Außerdem bekam ich von der Familie seiner Frau ein altes Schrankbett, das zusammengeklappt aussah wie ein Sideboard. Das war ideal fürs Kinderzimmer. Tagsüber konnte man das Bett zusammenklappen, dann hatten die Kinder mehr Platz zum Spielen. Einen alten Elektroherd fand sich auch noch im Keller seiner Schwiegereltern, den sie mir ebenfalls schenkten. Meine Eltern gaben mir einen runden Couchtisch, Federkissen und -decken und die passende Bettwäsche dazu. Möbel kaufte ich gebraucht über Kleinanzeigen oder beim Gebrauchtwarenhändler. So erstand ich günstig eine Eckcouch und ein Sideboard fürs Wohnzimmer, einen Esstisch mit 4 Stühlen für die Essecke. Für die Küche fand ich einen Edelstahlspülen-Unterschrank, einen gebrauchten Kühlschrank und weiße Ober- und Unterschränke. Auch ein gebrauchtes Gitterbett für Marco fand ich und einen alten 4-türigen Kleiderschrank sowie einen Kindertisch mit 2 Stühlen.
Alles war gebraucht und nicht mehr sehr schön. Ein Sammelsurium an Möbeln. Doch mein Vater half mir, die Möbel mit Farbe aufzupeppen. Der Schrank wurde rotweiß, das Schrankbett weiß und das Gitterbettchen in blau gestrichen. Das Kinderzimmer war dadurch bunt und fröhlich geworden.
Ich erstand ebenfalls günstige Vorhänge und Lampen. Es war unglaublich, aber mit den 1000 DM meines Bruders konnte ich tatsächlich alles kaufen, was wir zu den geschenkten Dingen noch brauchten. Selbst ein Umzugswagen mit einem Möbelpacker war noch drin.
So klappte alles bis zum 1. Oktober und auch den Umzug selbst überstanden wir ohne nennenswerte Katastrophen.

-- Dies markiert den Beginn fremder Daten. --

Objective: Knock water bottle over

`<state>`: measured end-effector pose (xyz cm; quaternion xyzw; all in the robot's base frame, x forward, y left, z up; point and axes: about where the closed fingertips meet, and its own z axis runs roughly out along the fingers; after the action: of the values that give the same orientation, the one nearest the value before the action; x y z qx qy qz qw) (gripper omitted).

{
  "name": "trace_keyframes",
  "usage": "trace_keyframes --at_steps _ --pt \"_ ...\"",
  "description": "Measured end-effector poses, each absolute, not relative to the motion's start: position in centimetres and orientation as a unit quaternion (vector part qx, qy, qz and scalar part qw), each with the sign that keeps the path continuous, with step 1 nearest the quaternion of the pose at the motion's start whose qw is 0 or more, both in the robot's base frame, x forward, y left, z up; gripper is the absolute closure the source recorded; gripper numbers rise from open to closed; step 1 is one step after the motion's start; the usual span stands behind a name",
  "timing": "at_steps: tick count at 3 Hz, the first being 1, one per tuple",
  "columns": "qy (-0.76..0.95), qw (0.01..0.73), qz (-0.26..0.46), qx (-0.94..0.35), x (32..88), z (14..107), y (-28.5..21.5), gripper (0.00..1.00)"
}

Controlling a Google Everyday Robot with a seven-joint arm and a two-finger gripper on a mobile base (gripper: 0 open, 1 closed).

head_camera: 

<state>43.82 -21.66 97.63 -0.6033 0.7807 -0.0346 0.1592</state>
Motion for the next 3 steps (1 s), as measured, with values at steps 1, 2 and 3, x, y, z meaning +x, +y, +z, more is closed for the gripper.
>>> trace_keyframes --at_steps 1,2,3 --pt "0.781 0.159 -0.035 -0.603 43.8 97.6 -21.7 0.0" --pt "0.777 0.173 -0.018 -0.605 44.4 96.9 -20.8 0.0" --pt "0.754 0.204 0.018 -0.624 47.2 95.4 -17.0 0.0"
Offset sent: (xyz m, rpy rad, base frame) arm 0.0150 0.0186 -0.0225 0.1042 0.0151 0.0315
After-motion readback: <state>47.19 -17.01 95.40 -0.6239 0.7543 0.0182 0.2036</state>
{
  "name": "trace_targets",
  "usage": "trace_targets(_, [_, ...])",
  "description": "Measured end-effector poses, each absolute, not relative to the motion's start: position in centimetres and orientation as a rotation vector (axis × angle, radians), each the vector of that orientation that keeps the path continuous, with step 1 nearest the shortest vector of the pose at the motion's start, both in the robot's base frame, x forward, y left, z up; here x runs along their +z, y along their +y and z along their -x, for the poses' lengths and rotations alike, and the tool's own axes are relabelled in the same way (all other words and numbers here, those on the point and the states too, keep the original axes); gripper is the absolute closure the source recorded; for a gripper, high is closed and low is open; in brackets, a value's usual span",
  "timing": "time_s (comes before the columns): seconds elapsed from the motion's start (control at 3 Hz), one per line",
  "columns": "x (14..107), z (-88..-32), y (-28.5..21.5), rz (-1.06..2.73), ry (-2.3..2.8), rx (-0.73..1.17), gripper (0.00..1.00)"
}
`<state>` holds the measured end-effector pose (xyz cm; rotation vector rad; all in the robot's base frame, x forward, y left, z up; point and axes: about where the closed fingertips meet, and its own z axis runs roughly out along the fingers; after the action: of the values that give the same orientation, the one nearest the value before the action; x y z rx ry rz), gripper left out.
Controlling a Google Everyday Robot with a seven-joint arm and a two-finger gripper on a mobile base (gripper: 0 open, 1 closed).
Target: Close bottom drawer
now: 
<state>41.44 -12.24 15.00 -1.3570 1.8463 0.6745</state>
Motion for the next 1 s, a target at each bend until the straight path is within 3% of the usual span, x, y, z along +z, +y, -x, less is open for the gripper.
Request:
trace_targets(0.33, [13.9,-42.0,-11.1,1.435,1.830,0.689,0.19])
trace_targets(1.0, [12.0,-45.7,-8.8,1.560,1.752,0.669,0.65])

Als alles in die Wohnung getragen war, die Möbel aufgestellt waren, in der Küche der Herd funktionierte und das Wasser ins Spülbecken lief, die Lampen aufgehängt waren und die Kartons auf die Zimmer verteilt waren, da verabschiedeten sich meine fleissigen Helfer, allen voran mein Vater. Ohne ihn hätte ich das alles nicht geschafft.

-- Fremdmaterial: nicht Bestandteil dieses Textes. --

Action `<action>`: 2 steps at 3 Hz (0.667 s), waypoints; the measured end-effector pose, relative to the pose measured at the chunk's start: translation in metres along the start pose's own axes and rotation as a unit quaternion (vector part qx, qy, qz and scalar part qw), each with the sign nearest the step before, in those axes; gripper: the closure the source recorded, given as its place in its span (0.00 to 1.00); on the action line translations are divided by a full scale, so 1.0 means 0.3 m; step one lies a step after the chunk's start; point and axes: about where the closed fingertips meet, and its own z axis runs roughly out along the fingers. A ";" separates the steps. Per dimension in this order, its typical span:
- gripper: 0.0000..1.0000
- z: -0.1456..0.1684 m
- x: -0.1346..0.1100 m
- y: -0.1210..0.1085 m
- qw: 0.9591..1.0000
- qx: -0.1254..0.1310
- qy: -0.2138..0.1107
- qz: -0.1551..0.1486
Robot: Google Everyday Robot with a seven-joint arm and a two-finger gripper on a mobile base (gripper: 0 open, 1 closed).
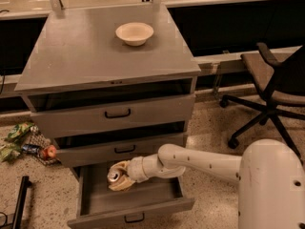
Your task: Place orange can into bottom drawer
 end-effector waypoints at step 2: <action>1.00 0.086 0.225 -0.071 0.999 0.005 -0.025 -0.036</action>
Offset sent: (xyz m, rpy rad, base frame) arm 0.0458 -0.0146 -0.1143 0.0898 -0.0998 0.0004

Plötzlich waren die Kinder und ich allein in unserem Umzugschaos.
Bianca fand das Ganze aufregend, Marco war mit der Situation überfordert, er schlief in meinen Armen ein. Dann bahnte ich mir mit dem schlafenden Marco im Arm den Weg zu seinem Bettchen und legte ihn hinein. Es war bereits Abend. Der Umzug hatte extrem lange gedauert, weil wir viele verschiedene Orte anfahren mussten, um die Möbel einzusammeln.

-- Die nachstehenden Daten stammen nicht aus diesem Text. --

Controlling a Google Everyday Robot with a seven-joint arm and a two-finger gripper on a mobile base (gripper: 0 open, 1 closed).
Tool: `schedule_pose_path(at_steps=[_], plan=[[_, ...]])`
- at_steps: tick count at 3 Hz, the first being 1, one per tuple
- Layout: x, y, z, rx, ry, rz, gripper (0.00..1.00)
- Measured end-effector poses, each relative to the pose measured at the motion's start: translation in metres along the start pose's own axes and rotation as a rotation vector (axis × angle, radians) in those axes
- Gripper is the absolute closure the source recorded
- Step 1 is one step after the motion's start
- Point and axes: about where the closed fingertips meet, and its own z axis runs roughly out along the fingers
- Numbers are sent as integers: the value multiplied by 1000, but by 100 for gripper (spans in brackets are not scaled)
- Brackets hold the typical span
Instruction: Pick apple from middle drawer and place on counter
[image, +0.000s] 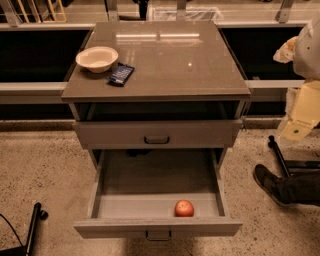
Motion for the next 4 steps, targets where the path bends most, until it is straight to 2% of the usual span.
schedule_pose_path(at_steps=[1,2,3,4], plan=[[0,0,0,0,0,0,0],[13,-7,22,-49,-15,42,0],[36,-2,82,-134,-60,79,0],[70,20,174,-205,-127,143,0]])
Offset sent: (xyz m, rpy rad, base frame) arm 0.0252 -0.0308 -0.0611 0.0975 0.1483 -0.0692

Auch ich war kaputt und saß müde auf meiner Couch, die gleichzeitig mein Bett war.
Urplötzlich traf mich die Gegenwart wie ein Keulenschlag. Ich war 24 Jahre alt, hatte 2 Kinder und war nun für meine Kinder, für die Arbeit, die uns ernähren sollte und für die Wohnung alleine verantwortlich.Bis jetzt hatte ich immer noch meine Eltern an meiner Seite gehabt, die mich unterstützten, nun war ich so gut wie auf mich alleine gestellt. Ich spürte die Last auf meinen Schultern und sie drückte mich schwer. Doch ich war nicht der Typ, der gleich einknickte. Ich packte meinen Kampfgeist aus, nahm Bianca in den Arm, die nun ebenfalls müde neben mir saß und sagte;"Wir schaffen das! Das haben schon andere vor uns geschafft und wir schaffen das auch!"
Bianca sah mich etwas verständnislos an und sagte einfach nur:"Ok Mama, wir schaffen das!" und lächelte mich an. Ich konnte nicht anders, ich drückte, herzte und knuddelte sie.
Und wieder trug mich meine unerschöpfliche Hoffnung. Alles wird gut, dachte ich. Alles wird gut!